Considering how many people have claimed some form of compo, it is hard not to feel a degree of sympathy towards Maria Bailey — she is perhaps bewildered as to why she has been singled out for special attention. The decisive factors are probably her status not only as a public representative, but of a party supposed to be getting tough on compo culture. It’s an unfortunate context in which to be making a claim.
It also comes at a time when Ireland may finally be waking up to the fact that compo culture is no private matter. It touches all of us: Driving up premiums, strangling community life, closing small businesses, even restricting childhood as children are barely permitted to rough-and-tumble in schools or parks for fear of litigation. We see an unprecedented number of judges — perhaps mindful of which way the wind is blowing — dismissing claims; and even at times suggesting charges be brought against those suspected of making false claims. One might ask why all this took so long or why Ms Bailey’s case had to be Ireland’s watershed moment. It’s hard not to conclude it suited some sectors, such as the legal profession, as — despite the efforts of the PIAB — it has provided a steady source of work and income but at what cost to society at large?

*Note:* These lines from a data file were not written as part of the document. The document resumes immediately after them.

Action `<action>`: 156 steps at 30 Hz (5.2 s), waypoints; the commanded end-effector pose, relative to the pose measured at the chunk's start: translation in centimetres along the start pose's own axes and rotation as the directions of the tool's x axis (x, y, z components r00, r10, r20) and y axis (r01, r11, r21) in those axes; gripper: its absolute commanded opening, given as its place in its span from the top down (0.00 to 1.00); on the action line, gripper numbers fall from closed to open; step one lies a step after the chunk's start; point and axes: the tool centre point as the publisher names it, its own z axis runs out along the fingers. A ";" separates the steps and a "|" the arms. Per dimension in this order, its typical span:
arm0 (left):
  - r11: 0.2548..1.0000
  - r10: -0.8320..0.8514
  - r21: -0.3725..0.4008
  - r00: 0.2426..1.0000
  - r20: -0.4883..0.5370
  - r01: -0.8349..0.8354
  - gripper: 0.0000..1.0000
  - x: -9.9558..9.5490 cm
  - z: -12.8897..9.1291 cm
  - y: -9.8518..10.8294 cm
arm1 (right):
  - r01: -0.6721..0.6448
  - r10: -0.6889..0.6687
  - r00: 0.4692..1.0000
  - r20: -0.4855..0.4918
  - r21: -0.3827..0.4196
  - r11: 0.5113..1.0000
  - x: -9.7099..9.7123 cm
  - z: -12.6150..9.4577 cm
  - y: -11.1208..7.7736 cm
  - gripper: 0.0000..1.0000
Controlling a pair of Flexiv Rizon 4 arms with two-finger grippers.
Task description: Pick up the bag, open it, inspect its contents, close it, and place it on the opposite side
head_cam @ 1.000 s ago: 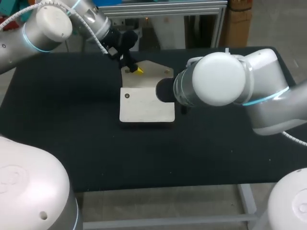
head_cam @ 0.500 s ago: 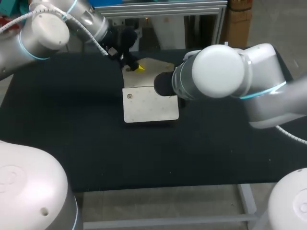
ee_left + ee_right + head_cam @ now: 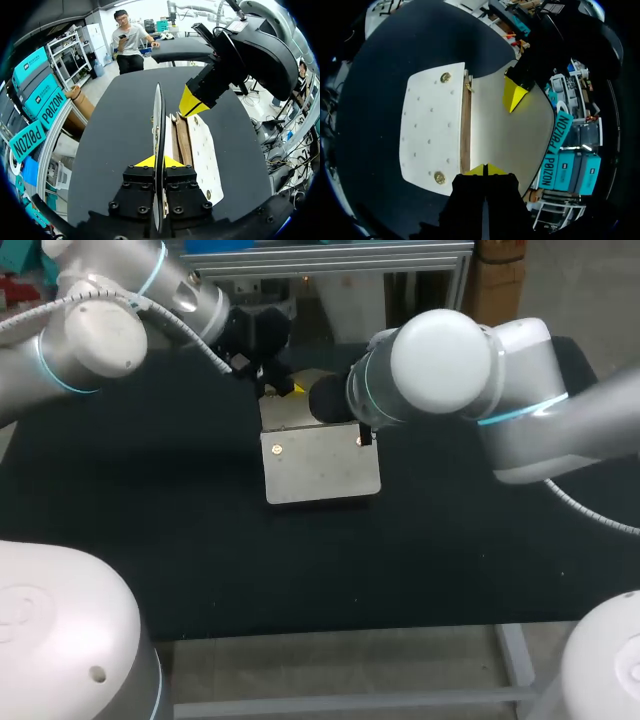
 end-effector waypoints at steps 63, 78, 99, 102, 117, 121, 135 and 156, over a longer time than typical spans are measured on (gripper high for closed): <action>0.985 -0.150 0.109 0.981 0.126 0.136 1.00 0.0 -0.5 0.5 | 0.103 -0.097 0.957 -0.274 0.007 0.995 6.0 2.6 1.9 1.00; 0.984 -0.149 0.112 0.980 0.132 0.135 1.00 0.4 -0.6 0.7 | 0.097 -0.091 0.926 -0.365 -0.003 0.995 7.4 2.0 2.5 1.00; 0.988 -0.130 0.104 0.984 0.126 0.117 1.00 0.9 -0.3 1.4 | 0.078 -0.058 0.833 -0.551 0.014 0.997 8.3 2.9 2.0 1.00; 0.988 -0.127 0.106 0.984 0.128 0.114 1.00 1.0 -0.3 1.4 | 0.077 -0.057 0.821 -0.568 0.012 0.997 8.5 3.0 2.0 0.83; 0.989 -0.108 0.113 0.986 0.128 0.094 1.00 1.2 -0.4 1.8 | 0.075 -0.055 0.794 -0.606 0.007 0.997 9.6 3.4 1.7 0.00; 0.990 -0.100 0.112 0.988 0.117 0.086 1.00 1.3 -0.3 1.8 | 0.073 -0.053 0.792 -0.608 0.009 0.997 9.7 3.4 1.6 0.00; 0.991 -0.093 0.108 0.989 0.116 0.081 1.00 1.4 -0.3 1.8 | 0.075 -0.054 0.791 -0.610 0.008 0.997 9.8 3.7 1.7 0.00; 0.991 -0.093 0.105 0.989 0.112 0.081 1.00 1.3 -0.2 1.8 | 0.078 -0.056 0.792 -0.607 0.009 0.997 9.8 3.8 1.7 0.00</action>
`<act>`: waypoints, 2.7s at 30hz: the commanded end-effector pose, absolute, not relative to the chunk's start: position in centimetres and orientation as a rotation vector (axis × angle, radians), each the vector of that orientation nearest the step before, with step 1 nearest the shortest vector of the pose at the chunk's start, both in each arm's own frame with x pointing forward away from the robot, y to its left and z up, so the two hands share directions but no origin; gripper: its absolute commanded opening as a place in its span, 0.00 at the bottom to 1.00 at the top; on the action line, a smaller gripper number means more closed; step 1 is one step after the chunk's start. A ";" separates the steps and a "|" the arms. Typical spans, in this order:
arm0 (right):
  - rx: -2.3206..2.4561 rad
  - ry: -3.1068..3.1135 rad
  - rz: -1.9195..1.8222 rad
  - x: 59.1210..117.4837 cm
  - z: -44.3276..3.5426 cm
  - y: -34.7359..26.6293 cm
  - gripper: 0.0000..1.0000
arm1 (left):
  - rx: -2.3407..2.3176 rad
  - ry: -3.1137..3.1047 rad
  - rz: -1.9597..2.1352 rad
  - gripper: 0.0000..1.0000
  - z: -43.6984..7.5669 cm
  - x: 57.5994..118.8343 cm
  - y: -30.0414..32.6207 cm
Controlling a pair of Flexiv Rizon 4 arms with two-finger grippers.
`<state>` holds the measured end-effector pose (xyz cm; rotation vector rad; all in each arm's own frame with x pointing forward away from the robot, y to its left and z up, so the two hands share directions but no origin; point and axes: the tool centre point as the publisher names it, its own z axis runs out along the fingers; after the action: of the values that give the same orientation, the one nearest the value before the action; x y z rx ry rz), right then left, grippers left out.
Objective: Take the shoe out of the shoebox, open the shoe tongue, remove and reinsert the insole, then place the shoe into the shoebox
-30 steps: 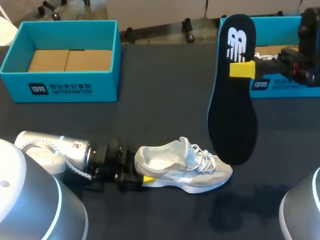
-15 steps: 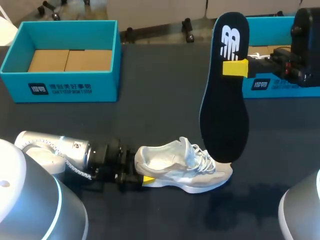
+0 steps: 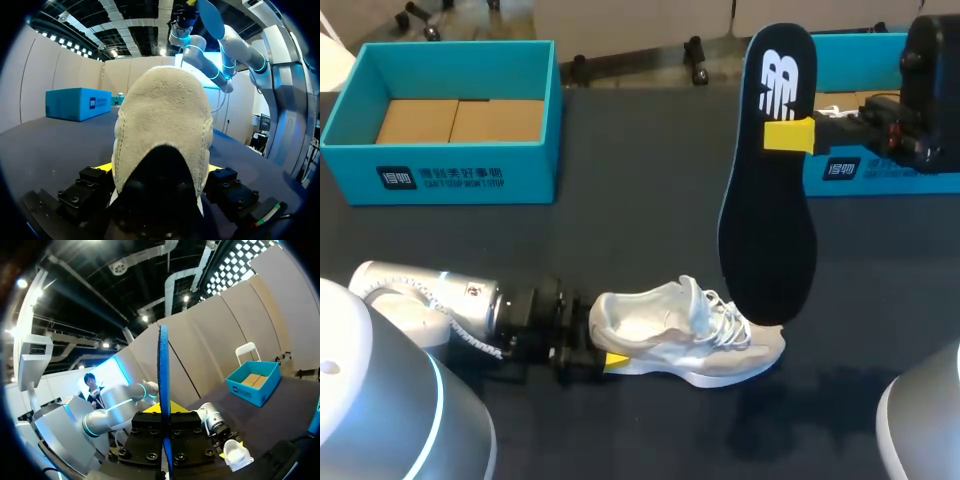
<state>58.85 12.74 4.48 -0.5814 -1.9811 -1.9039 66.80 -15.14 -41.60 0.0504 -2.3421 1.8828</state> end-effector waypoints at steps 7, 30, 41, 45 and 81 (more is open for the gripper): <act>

The effects are not merely material — compo culture drives deep into the very psyche of society, debilitating it and fostering a dependency mentality. The denial of personal responsibility is at the core of compo culture. It infantilises people, turning them into minors with no personal responsibility or common sense, making the entire adult world around them responsible for them. And this effect is not limited to the individuals making claims, but spreads through the whole of society as a philosophy of life. One cannot complain about the “interfering nanny state” and over-regulation if one is willing to forego adult responsibility for some financial reward. On top of the monetary loss to society as a whole, the other net result is less personal freedom for everyone, as freedom can only be allowed to those who can show they are able to make responsible use of it.
Hardly surprising and very symbolic then that we end up with a society where elected public representatives require adult supervision while using swings. How far we have fallen from the vision of those brave men and women who — as adults took the ultimate responsibility for their own destiny and literally put their lives and personal welfare on the line to establish this State exactly 100 years ago this year. We’re not standing, so much as falling off and tripping over, the shoulders of giants.
In a sense, the conversation is not really about Ms Bailey, but what kind of society we have become and how it was allowed to happen.